Sharing her thoughts on the subject, Ishtiaq stated, “If everybody starts taking up social issues, the impact will not be the same. It will lose the essence as they may not be able to maintain the sensitivity and may end up sensationalizing the issue. But it is good to see them taking a break from saas bahu serials and making an effort to create awareness.”
Ishtiaq also noted that we keep feeding our audience with similar stories and characters and then we blame them for not accepting anything different. “There are a lot of other themes to explore, such as legal dramas, suspense thrillers as well as plays based on medical themes,” she stated. “One of the scripts that I plan to come up with for television is that of a medical drama which will also be based on my novel.”
Having written original scripts for drama serials Rehaai and Udaari, both of which tackled tough subjects of child marriage and child abuse respectively, Ishtiaq is now gearing up for her first script intended for the big screen. Though she gave the script for the film Bin Roye, it was an adaptation of her novel, Bin Roye Ansoo, and not an original one.
She has written the script for Osman Khalid Butt-Hamza Ali Abbasi starrer Parwaaz Hai Junoon that revolves around the theme of patriotism. Reflecting on how writing for films is completely different from writing a TV play, Ishtiaq asserted, “It’s no easy feat to come up with script for a film. It is way too difficult than writing for television. You’ve to squeeze the narrative to two hours without affecting the quality and you have to be very selective with the scenes.
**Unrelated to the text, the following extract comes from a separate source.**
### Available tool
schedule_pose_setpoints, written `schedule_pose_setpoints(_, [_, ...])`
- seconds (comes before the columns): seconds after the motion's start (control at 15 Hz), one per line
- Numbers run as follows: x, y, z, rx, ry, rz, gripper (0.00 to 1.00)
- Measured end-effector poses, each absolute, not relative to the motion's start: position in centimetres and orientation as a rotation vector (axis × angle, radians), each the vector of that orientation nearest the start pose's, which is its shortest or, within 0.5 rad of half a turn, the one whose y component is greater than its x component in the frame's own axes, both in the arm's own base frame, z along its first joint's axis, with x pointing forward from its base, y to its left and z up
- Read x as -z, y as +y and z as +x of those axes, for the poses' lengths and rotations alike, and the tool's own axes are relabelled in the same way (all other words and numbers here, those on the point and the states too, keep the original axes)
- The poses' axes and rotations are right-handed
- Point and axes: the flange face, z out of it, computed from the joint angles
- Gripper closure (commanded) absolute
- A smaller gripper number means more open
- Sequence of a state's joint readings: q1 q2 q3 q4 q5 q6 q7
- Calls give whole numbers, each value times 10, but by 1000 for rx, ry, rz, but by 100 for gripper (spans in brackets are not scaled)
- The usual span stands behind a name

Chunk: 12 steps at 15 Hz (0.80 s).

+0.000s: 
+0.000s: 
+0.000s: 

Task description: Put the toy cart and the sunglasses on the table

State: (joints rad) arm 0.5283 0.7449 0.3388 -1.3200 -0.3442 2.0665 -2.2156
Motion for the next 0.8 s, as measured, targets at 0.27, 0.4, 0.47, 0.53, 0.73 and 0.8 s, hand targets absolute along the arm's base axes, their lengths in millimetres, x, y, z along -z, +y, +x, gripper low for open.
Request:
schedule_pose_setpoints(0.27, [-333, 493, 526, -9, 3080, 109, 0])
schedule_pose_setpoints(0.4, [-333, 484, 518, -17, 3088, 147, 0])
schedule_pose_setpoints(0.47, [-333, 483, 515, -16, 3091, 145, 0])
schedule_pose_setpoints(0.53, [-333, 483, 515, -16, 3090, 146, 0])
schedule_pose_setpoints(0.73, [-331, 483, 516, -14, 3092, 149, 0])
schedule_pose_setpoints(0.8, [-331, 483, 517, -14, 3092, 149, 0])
I have written the script but I am not sure how it will appear on the big screen and what impact it will have.”
Given the fact that most of the films released in 2016 were criticized for not having a strong script, there’s a dire need to train script writers to improve the quality of our films, a view shared by Ishtiaq. “Screenplay is the key element when it comes to making films,” she maintained. “Our writers need to be properly trained for screenplays. I attended a lot of workshops before beginning to write for my film and I learnt that we never pay attention to the small details that are essential to a strong script.”
Talking about the state of writing in Pakistan, Ishtiaq noted that we have so many talented people who are eager to learn and write. There are a lot of young, aspiring writers who wish to make a career in script writing and are working on improving their language skills. “If we keep going on the right track and train our people to write for films, our films will be as successful as our TV plays,” she concluded optimistically.